Because there's bars set up all over the place where everybody's selling beer. So everybody's sitting around drinking beer and watching all this happen. So they got soused, and then they got in fights.

There are restaurants set up. So you go get something to eat while you and your wife shop. You get tired of arguing, let's go get something to eat. I'm tired of this. Come on. And of course, barbers. I thought it interesting. Barbers didn't set up shops. Barbers just walked along with the big box and said, barber, barber, I would like a haircut. And the person would squat down, and they would cut their hair right in the middle of the street. In the middle of all this mayhem, there's dozens of people getting their haircuts.
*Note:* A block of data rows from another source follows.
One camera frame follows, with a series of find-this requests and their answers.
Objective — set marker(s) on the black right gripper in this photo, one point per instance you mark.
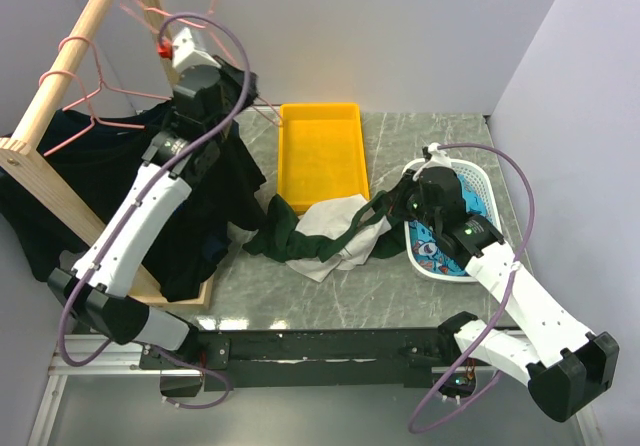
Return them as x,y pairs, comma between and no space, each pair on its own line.
398,194

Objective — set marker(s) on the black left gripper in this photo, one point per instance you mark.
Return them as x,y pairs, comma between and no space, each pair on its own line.
231,74

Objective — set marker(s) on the green and white t shirt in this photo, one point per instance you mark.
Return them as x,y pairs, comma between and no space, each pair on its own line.
340,233

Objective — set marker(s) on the yellow plastic tray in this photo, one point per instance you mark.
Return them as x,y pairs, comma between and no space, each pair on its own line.
321,154

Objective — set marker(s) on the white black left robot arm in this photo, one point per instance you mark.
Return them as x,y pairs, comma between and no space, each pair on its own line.
96,291

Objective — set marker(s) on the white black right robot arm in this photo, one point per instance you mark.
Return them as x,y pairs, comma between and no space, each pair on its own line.
563,364

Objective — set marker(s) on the dark navy t shirt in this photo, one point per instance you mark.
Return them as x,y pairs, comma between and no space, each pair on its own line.
64,124

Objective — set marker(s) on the black daisy t shirt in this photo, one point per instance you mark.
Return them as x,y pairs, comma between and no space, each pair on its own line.
101,168

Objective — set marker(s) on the blue shark print cloth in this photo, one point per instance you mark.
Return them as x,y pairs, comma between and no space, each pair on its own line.
424,250

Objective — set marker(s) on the white plastic basket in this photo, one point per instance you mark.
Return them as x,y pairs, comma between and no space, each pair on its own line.
482,184

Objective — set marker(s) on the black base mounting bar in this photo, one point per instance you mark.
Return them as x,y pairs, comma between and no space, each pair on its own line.
231,360

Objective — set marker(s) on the wooden clothes rack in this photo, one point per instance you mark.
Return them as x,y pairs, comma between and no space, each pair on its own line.
18,152

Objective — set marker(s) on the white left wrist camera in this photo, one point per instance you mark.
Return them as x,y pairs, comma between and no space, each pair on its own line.
187,50

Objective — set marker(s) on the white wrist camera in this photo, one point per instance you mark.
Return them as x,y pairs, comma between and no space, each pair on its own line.
187,50
432,157

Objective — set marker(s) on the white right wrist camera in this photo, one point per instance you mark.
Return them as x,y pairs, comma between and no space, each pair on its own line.
432,157

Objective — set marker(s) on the pink wire hanger front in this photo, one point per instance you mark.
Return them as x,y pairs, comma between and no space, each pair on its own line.
94,119

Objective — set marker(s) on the aluminium rail frame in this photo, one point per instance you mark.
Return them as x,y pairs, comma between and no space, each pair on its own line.
114,361

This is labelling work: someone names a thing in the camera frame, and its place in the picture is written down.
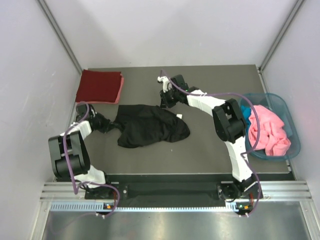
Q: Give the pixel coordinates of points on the teal plastic laundry basket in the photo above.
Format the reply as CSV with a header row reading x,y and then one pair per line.
x,y
277,105

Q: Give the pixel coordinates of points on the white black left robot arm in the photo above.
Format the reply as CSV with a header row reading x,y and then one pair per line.
x,y
68,153

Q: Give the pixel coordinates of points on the grey slotted cable duct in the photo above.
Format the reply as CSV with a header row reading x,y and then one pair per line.
x,y
107,207

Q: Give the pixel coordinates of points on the black t shirt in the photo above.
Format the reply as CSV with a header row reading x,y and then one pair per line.
x,y
143,125

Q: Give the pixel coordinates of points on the left aluminium corner post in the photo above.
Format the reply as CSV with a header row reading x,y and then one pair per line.
x,y
58,32

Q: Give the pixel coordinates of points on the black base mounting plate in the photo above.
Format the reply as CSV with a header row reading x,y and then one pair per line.
x,y
174,190

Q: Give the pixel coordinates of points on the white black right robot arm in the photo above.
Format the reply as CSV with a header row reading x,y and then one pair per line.
x,y
230,127

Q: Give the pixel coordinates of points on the aluminium corner post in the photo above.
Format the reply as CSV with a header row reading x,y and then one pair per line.
x,y
58,32
298,4

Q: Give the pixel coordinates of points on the right aluminium corner post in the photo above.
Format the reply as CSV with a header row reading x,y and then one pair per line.
x,y
298,4

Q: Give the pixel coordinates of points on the folded dark red t shirt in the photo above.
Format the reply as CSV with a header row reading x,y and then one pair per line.
x,y
98,86

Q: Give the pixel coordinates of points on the blue t shirt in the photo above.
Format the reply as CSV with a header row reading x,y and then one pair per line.
x,y
248,115

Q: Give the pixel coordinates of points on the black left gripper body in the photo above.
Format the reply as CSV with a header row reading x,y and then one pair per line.
x,y
102,123

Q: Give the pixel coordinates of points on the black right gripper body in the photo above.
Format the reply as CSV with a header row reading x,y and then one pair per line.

This is ancient Egypt on the day off. This is what it's like on the day off. It's everybody laughing, and the whole family would come out, and everybody is arguing, and everybody's bartering, and everybody's trading things. But it was amazing what they're able to buy. Because here's an average person in Egypt, and they're buying coral. They're buying goods from Italy. They're buying goods from Babylon. They're buying goods from all over the world. The average person.

They can do this. Why? Because they're just shipping food out as fast as they can grow.

All over, they're feeding the world, and the world's trading with them everything they can give to them. You might go into the poorest person. You might go into the poorest person. There are some peasants, not the slaves, but some peasants, and they might have a piece of gold jewelry that only rich people in other places would have. Here's a person living in a hovel with a piece of gold jewelry. Why? Because it's this wealth that's just flooding into this country.

This is the Egypt of the time of Moses. Let's look at the next slide here.

One thing they became, they became expert engineers.

The engineering and mathematical skills of the Egyptians are still marbled at today. They still debate how did they do certain things. What's amazing is around that Nile, you saw that little strip of green, 10, 15, 20 miles away from that little strip of green today. And this happens all the time. They'll discover entire cities that they didn't even know were there. And the sand covers them up faster than they could go out and excavate.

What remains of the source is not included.